The younger Belichick’s team rallied somewhat down the stretch, winning five of six games and winning the AFC East with 10 wins going into the final game against Miami. That game mattered only as far as playoff seedings, and what it meant to New England was that if they lost to Miami, then by the tiebreaking formula, they would host the Jacksonville Jaguars, which was by far the most favorable matchup. There’s no doubt in anyone’s mind that Belichick, who looked at all the angles like Pythagoras, did not want to beat Miami.
The problem was that you’re not supposed to outright throw a game without getting your paying customers, the NFL, and, in extreme cases, the U.S. Department of Justice coming down on you. The Patriots didn’t exactly tank, but they didn’t try their hardest to win, either. It would be better if they lost but didn’t look like they wanted to lose. Like Han Solo said, “Keep your distance, Chewie. But don’t look like you’re trying to keep your distance. . . . Fly casual.”

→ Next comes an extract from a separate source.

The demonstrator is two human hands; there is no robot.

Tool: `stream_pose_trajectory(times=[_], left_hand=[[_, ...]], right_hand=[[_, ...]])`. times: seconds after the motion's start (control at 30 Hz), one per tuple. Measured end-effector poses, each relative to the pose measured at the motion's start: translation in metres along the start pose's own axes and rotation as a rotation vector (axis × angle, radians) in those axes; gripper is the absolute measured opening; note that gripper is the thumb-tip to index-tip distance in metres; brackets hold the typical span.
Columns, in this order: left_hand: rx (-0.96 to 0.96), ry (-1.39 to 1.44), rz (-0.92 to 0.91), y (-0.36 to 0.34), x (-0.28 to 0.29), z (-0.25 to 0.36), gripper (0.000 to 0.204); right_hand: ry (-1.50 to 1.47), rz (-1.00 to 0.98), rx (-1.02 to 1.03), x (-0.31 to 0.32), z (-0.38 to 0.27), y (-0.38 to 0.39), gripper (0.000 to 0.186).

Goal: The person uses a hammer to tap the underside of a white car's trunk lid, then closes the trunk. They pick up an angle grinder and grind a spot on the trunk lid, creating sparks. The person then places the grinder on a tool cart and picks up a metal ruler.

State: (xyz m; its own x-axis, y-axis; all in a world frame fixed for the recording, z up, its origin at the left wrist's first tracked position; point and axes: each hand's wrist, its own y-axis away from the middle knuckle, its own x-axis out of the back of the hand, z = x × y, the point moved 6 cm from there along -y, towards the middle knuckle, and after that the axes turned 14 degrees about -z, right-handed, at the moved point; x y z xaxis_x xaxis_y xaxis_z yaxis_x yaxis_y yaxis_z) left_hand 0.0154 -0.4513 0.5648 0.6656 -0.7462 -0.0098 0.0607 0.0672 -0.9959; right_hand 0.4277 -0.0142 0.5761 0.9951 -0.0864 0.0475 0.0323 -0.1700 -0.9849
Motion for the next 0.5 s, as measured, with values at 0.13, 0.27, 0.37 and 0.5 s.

The Patriots flew casual in a close game before taking Tom Brady out and subbing in Matt Cassel. Unfortunately, Cassel played really well, which was not part of the plan. In the final seconds of the game he connected with Ben Watson on a touchdown that made it a 28–26 game, Miami. After a time-out and a meeting with Cassel, it was decided that they would in fact go for the conversion to tie it, rather than just admit the obvious that they did not want to tie the game. Cassel went back to pass and, in what I assume was following orders, chucked the ball into the crowd of guys in Revolutionary War costumes who stand 30 feet behind the end zone. Cassel had snatched defeat from the jaws of unwanted victory. He did. His. Job.